La colère ne retombe pas autour de PlayStation. Depuis l’annonce de l’arrêt de la production de nouveaux jeux sur disque à partir de janvier 2028, les réseaux sociaux continuent d’accueillir des milliers de commentaires hostiles à cette décision. Entre collection, marché de l’occasion et conservation des jeux, une partie du public refuse de voir disparaître un support qui accompagne les consoles depuis plusieurs générations.
Mais Chet Faliszek, ancien scénariste principal chez Valve ayant notamment travaillé sur Half-Life 2 et Left 4 Dead, voit les choses autrement. Dans une vidéo publiée sur YouTube, il ne s’en prend pas directement à PlayStation, mais aux habitudes prises par les joueurs eux-mêmes. Selon lui, la domination actuelle du numérique est avant tout la conséquence de plusieurs années durant lesquelles le public a progressivement délaissé les boutiques et les éditions physiques.
Faliszek vise également le succès des abonnements comme le Xbox Game Pass, dont le modèle repose entièrement sur la distribution numérique. Pour lui, les joueurs auraient dû réagir bien plus tôt en privilégiant leurs achats physiques et en refusant les modèles accélérant la transition vers le dématérialisé. En résumé, protester aujourd’hui contre la disparition du disque arrive selon lui après des années durant lesquelles les consommateurs ont largement contribué, par leurs achats, à rendre cette évolution économiquement logique pour les constructeurs.

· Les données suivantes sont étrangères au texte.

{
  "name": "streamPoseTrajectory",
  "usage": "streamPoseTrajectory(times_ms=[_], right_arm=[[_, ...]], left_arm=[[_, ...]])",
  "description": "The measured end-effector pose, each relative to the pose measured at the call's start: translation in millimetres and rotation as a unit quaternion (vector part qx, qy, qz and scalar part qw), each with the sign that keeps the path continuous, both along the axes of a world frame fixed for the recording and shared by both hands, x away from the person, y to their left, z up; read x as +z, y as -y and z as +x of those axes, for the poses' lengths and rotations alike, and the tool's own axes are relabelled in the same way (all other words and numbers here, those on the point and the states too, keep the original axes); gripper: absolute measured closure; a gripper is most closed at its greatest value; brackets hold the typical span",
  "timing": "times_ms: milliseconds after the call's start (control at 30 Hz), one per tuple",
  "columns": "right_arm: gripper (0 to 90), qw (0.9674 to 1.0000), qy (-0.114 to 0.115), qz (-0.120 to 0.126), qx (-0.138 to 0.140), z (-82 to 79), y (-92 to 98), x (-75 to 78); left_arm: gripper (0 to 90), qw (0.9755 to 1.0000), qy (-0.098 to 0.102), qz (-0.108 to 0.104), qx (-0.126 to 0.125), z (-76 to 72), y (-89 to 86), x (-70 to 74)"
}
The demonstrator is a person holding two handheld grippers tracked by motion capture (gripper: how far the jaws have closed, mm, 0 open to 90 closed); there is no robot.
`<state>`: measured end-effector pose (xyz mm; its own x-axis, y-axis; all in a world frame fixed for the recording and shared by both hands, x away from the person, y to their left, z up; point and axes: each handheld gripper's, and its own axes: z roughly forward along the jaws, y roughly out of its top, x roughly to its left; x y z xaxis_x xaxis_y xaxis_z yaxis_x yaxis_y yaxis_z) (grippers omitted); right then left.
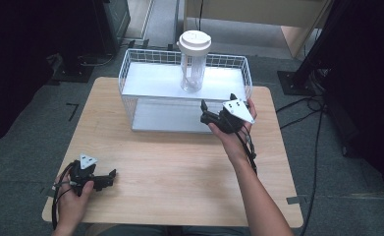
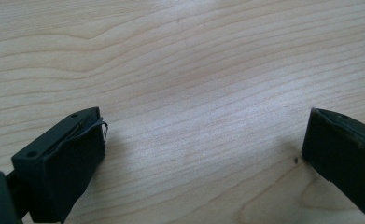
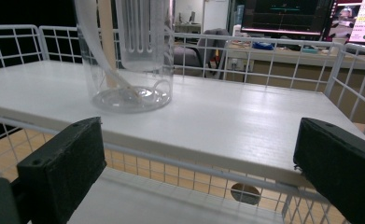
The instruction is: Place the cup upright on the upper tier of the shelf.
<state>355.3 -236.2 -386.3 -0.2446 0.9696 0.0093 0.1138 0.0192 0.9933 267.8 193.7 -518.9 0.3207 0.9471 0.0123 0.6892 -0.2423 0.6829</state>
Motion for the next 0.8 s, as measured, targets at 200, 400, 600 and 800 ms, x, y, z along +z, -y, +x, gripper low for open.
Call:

Les chiffres de PlayStation illustrent effectivement le changement : environ 85 % des ventes seraient désormais réalisées en numérique, contre 15 % en physique. Une répartition très favorable au dématérialisé, mais les 15 % restants représentent encore un marché loin d’être négligeable. Surtout, les ventes de jeux ne racontent qu’une partie de l’histoire puisque le disque alimente également un marché de l’occasion qui échappe naturellement aux statistiques des ventes numériques neuves.
C’est justement là que la disparition annoncée du support physique pose une question plus large. Derrière le simple choix entre une boîte et un téléchargement se trouvent la revente, le prêt, la collection et la conservation des jeux. Les joueurs ont certainement participé à l’essor du numérique par leurs habitudes de consommation, comme le souligne Chet Faliszek, mais la disparition totale du disque aurait des conséquences qui dépassent largement le choix effectué au moment de passer en caisse. Et sur ce terrain, le débat autour de 2028 est probablement loin d’être terminé.